### [Data supplied]
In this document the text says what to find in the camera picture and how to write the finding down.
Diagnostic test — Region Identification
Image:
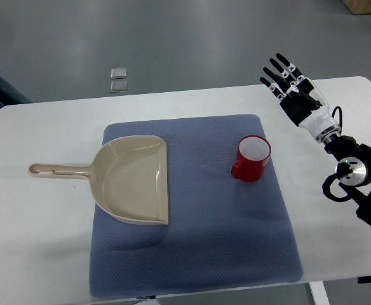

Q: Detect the upper metal floor plate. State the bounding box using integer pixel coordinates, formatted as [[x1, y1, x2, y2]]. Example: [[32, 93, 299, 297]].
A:
[[110, 67, 127, 79]]

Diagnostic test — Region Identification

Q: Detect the beige plastic dustpan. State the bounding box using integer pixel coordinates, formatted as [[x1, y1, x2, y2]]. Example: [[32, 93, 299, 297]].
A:
[[28, 135, 170, 225]]

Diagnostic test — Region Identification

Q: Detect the red cup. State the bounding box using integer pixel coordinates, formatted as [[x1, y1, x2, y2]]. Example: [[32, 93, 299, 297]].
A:
[[231, 135, 271, 182]]

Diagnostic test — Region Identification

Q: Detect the lower metal floor plate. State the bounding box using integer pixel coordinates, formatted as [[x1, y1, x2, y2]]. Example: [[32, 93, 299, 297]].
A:
[[110, 80, 128, 93]]

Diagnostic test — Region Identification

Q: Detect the metal floor plate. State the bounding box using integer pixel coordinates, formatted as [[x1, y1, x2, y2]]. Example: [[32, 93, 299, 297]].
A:
[[110, 67, 127, 79], [110, 80, 128, 93]]

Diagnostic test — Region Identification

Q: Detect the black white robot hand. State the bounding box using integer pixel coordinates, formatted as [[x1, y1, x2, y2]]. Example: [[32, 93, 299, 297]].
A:
[[260, 53, 342, 144]]

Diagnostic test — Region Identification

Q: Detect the wooden box corner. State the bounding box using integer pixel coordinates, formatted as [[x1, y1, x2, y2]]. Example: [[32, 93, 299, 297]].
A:
[[342, 0, 371, 15]]

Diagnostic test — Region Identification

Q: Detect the white table leg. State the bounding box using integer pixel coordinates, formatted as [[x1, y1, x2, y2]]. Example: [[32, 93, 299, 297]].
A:
[[309, 281, 330, 305]]

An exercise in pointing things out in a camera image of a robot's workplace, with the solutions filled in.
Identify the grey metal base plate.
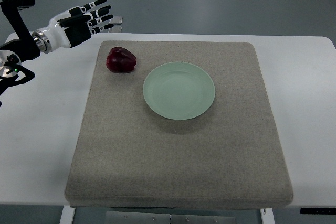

### [Required action]
Leave out the pictures; repeat the data exactly.

### [Solution to this problem]
In this document the text says what to find in the camera picture and how to write the finding down.
Diagnostic test — Region Identification
Image:

Q: Detect the upper metal floor plate. State the bounding box using integer pixel coordinates, formatted as [[x1, y1, x2, y2]]. Example: [[32, 93, 299, 297]].
A:
[[110, 67, 127, 79]]

Diagnostic test — Region Identification

Q: Detect the beige plastic dustpan. State the bounding box using integer pixel coordinates, formatted as [[x1, y1, x2, y2]]. Example: [[32, 93, 299, 297]].
A:
[[28, 135, 170, 225]]

Diagnostic test — Region Identification

Q: Detect the red cup. State the bounding box using integer pixel coordinates, formatted as [[x1, y1, x2, y2]]. Example: [[32, 93, 299, 297]].
A:
[[231, 135, 271, 182]]

Diagnostic test — Region Identification

Q: Detect the lower metal floor plate. State the bounding box using integer pixel coordinates, formatted as [[x1, y1, x2, y2]]. Example: [[32, 93, 299, 297]].
A:
[[110, 80, 128, 93]]

Diagnostic test — Region Identification

Q: Detect the metal floor plate. State the bounding box using integer pixel coordinates, formatted as [[x1, y1, x2, y2]]. Example: [[32, 93, 299, 297]].
A:
[[110, 67, 127, 79], [110, 80, 128, 93]]

Diagnostic test — Region Identification

Q: Detect the black white robot hand. State the bounding box using integer pixel coordinates, formatted as [[x1, y1, x2, y2]]. Example: [[32, 93, 299, 297]].
A:
[[260, 53, 342, 144]]

Diagnostic test — Region Identification

Q: Detect the wooden box corner. State the bounding box using integer pixel coordinates, formatted as [[x1, y1, x2, y2]]. Example: [[32, 93, 299, 297]].
A:
[[342, 0, 371, 15]]

Diagnostic test — Region Identification

Q: Detect the white table leg. State the bounding box using integer pixel coordinates, formatted as [[x1, y1, x2, y2]]. Example: [[32, 93, 299, 297]].
A:
[[309, 281, 330, 305]]

An exercise in pointing things out in a camera image of a robot's workplace, with the solutions filled in.
Identify the grey metal base plate.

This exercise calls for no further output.